Alfred Singer is an American immunologist who works at the National Institutes of Health (NIH), where he is the Chief of the Experimental Immunology Branch of the National Cancer Institute (NCI) Center for Cancer Research. He is best known for his work regarding lymphocyte development, particularly the differentiation of immature CD4+8+ thymocytes into mature T cells. Singer's work is foundational in the understanding of T cells and MHC-restricted antigen recognition.
Ethan Menahem Shevach is an immunologist at the National Institute of Allergy and Infectious Diseases (NIAID) in Bethesda, Maryland.
Frederick J. "Fred" Ramsdell is an American immunologist.

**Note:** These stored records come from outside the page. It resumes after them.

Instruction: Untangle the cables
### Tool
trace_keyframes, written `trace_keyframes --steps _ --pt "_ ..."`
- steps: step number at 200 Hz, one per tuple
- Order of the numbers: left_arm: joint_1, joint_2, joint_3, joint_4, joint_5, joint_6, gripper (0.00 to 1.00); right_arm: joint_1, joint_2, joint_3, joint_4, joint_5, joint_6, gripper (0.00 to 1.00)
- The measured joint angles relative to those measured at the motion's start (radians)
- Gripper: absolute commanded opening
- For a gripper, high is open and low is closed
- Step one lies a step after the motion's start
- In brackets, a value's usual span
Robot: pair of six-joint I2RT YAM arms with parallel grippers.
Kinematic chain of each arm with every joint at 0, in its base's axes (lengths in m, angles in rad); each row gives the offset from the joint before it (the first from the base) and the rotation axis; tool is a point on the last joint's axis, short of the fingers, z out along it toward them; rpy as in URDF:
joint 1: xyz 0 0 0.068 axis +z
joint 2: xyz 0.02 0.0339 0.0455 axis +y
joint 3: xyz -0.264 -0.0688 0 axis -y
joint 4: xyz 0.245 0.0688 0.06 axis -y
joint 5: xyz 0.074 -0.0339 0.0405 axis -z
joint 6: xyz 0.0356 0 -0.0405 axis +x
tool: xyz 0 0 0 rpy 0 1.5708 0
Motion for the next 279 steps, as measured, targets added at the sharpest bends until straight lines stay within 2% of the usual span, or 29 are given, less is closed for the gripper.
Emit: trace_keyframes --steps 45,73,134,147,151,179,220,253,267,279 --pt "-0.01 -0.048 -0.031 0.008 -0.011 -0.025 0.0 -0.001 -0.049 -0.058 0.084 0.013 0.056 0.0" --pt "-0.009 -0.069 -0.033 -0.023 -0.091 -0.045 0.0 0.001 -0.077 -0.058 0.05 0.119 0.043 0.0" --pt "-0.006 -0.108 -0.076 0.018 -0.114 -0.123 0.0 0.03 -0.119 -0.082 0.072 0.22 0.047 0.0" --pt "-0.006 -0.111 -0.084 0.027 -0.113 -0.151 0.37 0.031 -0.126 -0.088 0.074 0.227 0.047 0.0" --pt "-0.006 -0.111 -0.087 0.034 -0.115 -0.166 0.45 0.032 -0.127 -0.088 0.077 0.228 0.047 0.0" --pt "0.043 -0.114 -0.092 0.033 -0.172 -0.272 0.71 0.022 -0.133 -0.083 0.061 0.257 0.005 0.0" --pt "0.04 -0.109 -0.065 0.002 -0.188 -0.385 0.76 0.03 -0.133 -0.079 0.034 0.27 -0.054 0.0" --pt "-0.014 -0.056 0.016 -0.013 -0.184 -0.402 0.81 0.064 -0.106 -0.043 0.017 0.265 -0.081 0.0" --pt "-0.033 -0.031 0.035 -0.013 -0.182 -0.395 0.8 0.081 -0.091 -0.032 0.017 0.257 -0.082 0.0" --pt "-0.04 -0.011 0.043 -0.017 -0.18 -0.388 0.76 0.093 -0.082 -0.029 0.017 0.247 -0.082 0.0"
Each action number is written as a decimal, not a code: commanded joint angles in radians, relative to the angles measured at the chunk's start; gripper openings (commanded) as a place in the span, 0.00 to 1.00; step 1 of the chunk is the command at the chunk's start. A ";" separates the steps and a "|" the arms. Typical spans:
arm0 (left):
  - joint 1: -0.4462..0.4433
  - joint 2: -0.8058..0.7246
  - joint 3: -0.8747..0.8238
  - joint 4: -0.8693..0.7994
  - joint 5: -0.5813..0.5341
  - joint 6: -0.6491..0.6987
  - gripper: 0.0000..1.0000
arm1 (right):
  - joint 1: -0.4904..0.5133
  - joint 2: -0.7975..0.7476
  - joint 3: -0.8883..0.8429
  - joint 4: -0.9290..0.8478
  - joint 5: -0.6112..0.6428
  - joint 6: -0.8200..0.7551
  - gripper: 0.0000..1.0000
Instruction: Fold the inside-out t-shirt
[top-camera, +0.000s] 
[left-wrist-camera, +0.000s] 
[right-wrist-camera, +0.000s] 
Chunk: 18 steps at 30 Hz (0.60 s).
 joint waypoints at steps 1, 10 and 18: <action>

Ramsdell graduated from the University of California, San Diego in 1983 with a bachelor's degree in biology and from the University of California, Los Angeles in 1987 with a Ph.D. in immunology. As a postdoc he worked at the National Institutes of Health and subsequently in biotech companies in the Seattle area. He has served as a senior executive at several biotech companies Darwin Molecular/Celltech, ZymoGenetics, Novo Nordisk, and aTyr Pharma. Since the beginning of 2016, he has been Research Director at the Parker Institute for Cancer Immunotherapy in San Francisco.
Miram Merad is a French-Algerian professor in Cancer immunology and the Director of the Marc and Jennifer Lipschultz Precision Immunology Institute (PrIISM) at the Icahn School of Medicine at Mount Sinai (ISMMS) in New York, NY. She is the corecipient of the 2018 William B. Coley Award for Distinguished Research in Basic Immunology and a member of the United States National Academy of Sciences and the National Academy of Medicine.
Michel Sadelain is an genetic engineer and cell therapist at Memorial Sloan Kettering Cancer Center, New York, New York, where he holds the Steve and Barbara Friedman Chair. He is the founding director of the Center for Cell Engineering and the head of the Gene Transfer and Gene Expression Laboratory. He is a member of the department of medicine at Memorial Hospital and of the immunology program at the Sloan Kettering Institute. He is best known for his major contributions to T cell engineering and chimeric antigen receptor (CAR) therapy, an immunotherapy based on the genetic engineering of a patient's own T cells to treat cancer.